Кроме дуршлага, у Тани ничего больше пока не было. Но начало было положено. Покой, теплота жизни, простые человеческие притязания и привлекательный женственный облик — все это очень располагало к ней.
Она в ожидании назначения, я — отправки домой, обе, ничем не занятые, мы гуляли по окраине Потсдама в теплом осеннем мареве озер. Как здесь было покойно, красиво. Немецкие сады готовились к отдыху. И невдомек нам было в тех прогулках, какая тяжелая зима обрушится вот-вот на немцев в неотапливаемых домах.
Но зачем, боже мой, зачем же из своих уютных городов они ринулись в пучину войн, грабежа, убийства, кровавой авантюры и привели сюда нас?

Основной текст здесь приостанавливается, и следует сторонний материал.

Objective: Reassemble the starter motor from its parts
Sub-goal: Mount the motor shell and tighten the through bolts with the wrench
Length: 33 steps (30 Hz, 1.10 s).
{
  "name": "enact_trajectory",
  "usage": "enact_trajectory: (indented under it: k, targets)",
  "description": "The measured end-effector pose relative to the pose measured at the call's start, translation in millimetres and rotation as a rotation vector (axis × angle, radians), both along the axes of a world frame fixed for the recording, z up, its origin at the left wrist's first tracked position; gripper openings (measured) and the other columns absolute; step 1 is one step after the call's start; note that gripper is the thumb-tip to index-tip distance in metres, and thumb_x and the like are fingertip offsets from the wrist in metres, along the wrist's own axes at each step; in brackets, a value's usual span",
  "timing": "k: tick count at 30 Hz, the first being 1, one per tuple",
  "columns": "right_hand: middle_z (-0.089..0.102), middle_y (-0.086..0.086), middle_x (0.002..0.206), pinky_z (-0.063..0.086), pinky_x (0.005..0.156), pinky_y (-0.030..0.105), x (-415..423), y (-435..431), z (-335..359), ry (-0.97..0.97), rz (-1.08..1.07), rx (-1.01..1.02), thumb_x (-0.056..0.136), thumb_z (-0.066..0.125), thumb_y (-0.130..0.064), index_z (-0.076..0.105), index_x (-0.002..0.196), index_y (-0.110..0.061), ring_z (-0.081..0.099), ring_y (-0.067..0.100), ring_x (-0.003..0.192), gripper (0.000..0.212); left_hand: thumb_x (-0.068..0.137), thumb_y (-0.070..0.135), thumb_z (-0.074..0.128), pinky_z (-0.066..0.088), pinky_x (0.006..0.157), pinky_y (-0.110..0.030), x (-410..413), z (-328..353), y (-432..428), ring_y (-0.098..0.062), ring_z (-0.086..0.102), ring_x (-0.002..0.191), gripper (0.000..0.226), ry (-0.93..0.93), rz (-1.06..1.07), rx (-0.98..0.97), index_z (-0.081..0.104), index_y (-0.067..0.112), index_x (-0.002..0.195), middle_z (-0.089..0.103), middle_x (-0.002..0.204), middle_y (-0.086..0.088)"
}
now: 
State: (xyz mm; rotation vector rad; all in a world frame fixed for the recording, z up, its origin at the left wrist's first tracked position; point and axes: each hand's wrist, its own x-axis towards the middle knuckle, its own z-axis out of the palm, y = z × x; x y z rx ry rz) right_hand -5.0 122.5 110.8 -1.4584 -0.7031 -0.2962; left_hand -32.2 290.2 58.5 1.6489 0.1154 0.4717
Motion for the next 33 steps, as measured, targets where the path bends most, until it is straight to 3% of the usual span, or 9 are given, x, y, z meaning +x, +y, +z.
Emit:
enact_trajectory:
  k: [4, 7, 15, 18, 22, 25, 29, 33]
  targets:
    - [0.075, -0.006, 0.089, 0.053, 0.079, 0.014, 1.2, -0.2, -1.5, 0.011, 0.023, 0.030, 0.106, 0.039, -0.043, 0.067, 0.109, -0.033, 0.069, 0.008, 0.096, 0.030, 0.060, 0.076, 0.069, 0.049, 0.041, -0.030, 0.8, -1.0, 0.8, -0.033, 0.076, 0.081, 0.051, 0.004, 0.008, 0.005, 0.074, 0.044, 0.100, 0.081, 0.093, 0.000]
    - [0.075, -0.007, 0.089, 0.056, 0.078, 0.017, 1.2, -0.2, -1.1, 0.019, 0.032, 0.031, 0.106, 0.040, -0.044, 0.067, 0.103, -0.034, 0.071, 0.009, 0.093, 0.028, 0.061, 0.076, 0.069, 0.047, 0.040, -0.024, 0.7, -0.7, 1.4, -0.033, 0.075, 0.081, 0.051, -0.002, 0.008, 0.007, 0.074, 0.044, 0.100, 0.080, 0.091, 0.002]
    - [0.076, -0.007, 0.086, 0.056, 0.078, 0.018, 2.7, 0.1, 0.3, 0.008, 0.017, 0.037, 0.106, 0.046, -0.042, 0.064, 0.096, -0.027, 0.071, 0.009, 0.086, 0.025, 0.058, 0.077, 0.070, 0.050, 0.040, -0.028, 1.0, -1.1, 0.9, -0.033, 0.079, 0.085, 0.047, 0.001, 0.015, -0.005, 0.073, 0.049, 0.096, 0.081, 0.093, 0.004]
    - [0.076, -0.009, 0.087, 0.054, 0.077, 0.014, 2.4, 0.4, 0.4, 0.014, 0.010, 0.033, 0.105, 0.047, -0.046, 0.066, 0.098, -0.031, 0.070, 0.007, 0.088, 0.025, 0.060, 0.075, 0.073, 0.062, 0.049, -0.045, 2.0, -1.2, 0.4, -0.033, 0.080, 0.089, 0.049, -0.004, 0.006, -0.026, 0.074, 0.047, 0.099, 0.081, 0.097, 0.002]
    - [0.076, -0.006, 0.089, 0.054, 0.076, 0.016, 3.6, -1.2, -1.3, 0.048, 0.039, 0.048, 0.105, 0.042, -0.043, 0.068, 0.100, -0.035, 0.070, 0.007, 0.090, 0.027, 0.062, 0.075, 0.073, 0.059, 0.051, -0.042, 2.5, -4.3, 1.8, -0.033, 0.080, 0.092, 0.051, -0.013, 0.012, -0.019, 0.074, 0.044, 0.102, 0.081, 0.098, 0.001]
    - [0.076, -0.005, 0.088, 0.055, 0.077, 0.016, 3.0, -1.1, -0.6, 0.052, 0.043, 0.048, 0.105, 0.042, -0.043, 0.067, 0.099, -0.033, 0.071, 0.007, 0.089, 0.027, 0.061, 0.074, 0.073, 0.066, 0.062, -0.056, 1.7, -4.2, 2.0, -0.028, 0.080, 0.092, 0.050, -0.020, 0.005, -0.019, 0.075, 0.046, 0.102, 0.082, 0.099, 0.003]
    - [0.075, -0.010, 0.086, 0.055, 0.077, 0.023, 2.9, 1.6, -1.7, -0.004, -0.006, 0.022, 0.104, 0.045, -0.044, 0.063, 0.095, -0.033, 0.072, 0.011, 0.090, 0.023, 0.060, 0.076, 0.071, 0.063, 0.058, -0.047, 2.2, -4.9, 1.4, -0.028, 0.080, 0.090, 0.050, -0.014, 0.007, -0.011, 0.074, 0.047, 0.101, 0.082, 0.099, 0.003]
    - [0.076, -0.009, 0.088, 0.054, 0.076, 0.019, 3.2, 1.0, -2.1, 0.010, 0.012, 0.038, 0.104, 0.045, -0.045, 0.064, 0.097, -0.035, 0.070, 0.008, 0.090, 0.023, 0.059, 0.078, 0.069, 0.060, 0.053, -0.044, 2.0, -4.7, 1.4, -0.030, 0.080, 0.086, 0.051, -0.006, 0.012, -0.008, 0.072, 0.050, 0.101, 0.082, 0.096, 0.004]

Тогда в Потсдаме я не знала ни о Цецилиенхофе, где всего лишь за два с лишним месяца до того состоялась конференция союзников. Ни о Гарнизонной церкви — сюда, придя к власти, тотчас явился, надев фрак, Гитлер: позировать фотокорреспондентам у могилы Фридриха Великого, внушать задуренным немцам свое якобы духовное с ним сродство. Не знала я и о дворце этого императора в Потсдаме — Сан-Суси, пострадавшем в войну. Да если б и знали, мне это было ни к чему. Хотелось страстно лишь одного — уехать.
Той мягкой, умиротворяющей осенью мы с Таней бродили по берегам озер, в парке, вдоль улиц мимо живых изгородей у коттеджей. В душе зарождалась радость жизни. Это не то острое чувство плоти жизни, что на фронте вдруг пронзало на миг, другое — тихое, примиряющее, живительное.
Мы далеко не уходили от расположения штаба, и однажды меня разыскали: надо было немедленно ехать на аэродром. Не могу припомнить, кто позаботился, кто этот добрый человек, возможно, что комендант штаба, для которого я была обузой. А жаль, что не помню точно. Не так легко было пристроить меня на транспортный самолет маршала Жукова. Он полетит, хотя погода нелетная, Москва не принимает, аэродром закрыт из-за метеорологической обстановки.